• Your task:
Report back every line from the entries below in which the word "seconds" occurs.

● ● ● ● ●

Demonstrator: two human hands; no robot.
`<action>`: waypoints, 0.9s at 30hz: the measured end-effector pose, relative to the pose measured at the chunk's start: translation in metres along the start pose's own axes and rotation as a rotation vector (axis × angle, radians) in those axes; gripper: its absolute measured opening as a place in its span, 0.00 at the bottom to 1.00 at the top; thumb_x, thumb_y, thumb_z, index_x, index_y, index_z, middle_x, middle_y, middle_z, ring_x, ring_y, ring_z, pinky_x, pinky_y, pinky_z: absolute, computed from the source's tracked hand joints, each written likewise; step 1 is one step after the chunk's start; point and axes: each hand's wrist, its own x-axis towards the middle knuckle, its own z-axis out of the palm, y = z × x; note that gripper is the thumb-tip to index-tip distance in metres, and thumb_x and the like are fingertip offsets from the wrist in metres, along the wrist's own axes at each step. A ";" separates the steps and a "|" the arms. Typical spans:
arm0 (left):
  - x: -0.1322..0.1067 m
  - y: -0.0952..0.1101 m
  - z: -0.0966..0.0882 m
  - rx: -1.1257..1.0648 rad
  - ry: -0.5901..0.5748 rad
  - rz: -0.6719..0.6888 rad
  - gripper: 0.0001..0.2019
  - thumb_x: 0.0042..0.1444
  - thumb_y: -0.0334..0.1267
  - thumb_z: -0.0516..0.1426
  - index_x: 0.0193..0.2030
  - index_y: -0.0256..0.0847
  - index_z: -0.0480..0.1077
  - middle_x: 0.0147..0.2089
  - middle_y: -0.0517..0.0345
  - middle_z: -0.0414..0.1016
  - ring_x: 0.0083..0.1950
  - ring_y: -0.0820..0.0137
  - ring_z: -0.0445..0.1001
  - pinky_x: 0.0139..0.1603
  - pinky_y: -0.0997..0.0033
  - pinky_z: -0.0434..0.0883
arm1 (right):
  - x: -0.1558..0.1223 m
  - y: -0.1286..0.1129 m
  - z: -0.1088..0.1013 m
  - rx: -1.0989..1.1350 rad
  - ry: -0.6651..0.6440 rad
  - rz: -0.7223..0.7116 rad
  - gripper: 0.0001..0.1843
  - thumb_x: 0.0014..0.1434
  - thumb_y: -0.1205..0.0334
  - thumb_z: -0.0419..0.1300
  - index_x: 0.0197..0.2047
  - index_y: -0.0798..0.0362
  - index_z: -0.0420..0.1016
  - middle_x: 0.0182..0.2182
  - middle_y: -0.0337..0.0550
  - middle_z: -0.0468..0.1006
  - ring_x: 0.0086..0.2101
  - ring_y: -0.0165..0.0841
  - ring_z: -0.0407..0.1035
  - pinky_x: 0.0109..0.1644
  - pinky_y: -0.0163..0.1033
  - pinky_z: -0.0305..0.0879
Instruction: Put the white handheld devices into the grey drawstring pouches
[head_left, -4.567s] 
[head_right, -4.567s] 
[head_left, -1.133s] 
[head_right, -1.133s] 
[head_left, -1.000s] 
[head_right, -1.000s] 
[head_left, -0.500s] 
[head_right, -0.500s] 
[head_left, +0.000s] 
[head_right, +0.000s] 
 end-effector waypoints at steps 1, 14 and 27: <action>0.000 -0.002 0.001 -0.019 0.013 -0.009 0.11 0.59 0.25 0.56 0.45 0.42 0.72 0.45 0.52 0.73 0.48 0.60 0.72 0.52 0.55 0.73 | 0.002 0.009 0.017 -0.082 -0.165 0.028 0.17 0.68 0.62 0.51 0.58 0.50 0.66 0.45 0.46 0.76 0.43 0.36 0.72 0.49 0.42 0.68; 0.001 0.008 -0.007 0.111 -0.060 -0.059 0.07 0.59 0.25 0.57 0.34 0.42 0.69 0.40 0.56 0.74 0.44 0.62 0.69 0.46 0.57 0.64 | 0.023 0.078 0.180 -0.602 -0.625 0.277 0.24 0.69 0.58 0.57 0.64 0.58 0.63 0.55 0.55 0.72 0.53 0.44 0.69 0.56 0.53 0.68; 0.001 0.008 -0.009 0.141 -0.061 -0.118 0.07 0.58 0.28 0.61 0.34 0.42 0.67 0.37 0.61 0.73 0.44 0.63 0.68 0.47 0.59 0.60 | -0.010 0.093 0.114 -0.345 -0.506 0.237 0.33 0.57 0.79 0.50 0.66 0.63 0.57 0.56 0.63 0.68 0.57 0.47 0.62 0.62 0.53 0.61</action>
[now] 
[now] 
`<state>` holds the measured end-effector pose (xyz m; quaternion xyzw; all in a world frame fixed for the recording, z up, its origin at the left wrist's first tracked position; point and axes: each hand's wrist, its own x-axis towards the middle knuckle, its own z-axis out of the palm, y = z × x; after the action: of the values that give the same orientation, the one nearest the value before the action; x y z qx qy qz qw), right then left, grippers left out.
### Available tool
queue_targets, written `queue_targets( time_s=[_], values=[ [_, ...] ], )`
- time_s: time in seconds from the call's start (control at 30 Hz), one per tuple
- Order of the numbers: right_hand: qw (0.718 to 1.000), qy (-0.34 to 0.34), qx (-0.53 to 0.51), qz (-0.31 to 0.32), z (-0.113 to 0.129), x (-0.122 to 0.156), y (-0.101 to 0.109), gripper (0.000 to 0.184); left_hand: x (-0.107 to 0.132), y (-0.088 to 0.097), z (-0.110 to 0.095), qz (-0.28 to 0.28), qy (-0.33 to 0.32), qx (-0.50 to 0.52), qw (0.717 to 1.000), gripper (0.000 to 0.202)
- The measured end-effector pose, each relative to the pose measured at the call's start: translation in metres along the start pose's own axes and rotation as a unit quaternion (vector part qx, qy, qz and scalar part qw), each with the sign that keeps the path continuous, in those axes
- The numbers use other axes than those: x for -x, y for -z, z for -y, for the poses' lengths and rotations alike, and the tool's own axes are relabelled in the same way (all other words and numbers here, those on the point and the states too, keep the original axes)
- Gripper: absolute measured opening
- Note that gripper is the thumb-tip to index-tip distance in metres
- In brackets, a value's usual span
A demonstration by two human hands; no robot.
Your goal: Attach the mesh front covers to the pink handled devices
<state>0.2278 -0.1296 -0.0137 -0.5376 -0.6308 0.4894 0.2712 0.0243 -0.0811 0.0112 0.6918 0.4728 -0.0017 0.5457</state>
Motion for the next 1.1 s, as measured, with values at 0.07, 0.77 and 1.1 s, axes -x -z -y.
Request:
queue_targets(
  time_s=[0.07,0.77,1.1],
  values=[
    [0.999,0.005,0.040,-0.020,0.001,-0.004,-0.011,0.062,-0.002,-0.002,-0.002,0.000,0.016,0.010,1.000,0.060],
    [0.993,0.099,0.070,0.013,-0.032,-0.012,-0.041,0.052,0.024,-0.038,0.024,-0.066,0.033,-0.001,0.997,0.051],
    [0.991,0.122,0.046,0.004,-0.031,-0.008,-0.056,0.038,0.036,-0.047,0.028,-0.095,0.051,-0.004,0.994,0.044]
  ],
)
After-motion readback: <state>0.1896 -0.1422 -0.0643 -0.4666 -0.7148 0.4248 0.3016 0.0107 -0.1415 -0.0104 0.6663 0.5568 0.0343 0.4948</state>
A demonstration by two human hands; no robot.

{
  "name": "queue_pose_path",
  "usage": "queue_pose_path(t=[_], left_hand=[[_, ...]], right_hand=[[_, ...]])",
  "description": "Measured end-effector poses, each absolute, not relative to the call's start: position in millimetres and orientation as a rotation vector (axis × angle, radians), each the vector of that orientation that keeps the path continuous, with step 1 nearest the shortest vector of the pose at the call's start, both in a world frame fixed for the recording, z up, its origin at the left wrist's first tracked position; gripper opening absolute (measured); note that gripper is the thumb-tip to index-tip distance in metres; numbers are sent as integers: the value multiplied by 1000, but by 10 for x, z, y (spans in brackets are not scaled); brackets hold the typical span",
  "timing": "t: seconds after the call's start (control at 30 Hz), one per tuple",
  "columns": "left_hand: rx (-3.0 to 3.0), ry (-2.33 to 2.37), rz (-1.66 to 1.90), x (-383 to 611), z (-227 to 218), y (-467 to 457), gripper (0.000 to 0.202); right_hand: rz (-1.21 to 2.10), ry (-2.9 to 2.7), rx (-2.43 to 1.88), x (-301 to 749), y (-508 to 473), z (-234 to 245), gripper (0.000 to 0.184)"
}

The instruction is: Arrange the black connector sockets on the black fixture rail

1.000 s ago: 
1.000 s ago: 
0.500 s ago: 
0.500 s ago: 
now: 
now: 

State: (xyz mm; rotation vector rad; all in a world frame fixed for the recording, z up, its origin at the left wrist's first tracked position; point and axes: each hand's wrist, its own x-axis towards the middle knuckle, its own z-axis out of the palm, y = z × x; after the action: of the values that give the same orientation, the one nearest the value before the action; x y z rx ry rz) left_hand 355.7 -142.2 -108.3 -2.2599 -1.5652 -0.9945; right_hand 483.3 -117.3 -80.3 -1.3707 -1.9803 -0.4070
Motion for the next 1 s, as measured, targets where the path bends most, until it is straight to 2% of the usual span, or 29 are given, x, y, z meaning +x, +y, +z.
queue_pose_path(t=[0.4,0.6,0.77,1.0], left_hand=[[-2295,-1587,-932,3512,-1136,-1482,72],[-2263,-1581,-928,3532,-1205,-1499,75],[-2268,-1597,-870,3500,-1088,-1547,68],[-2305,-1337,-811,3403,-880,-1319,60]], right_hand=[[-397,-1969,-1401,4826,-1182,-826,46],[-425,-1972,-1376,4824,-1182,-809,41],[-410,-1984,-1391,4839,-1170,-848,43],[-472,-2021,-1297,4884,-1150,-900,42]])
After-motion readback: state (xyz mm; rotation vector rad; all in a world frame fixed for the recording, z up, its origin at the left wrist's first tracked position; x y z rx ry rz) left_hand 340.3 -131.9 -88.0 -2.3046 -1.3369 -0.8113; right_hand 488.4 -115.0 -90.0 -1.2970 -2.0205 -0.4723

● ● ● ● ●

• Solution to the exercise:
- time_s: time in seconds from the call's start (control at 30 Hz), one per tuple
  "timing": "t: seconds after the call's start (control at 30 Hz), one per tuple",

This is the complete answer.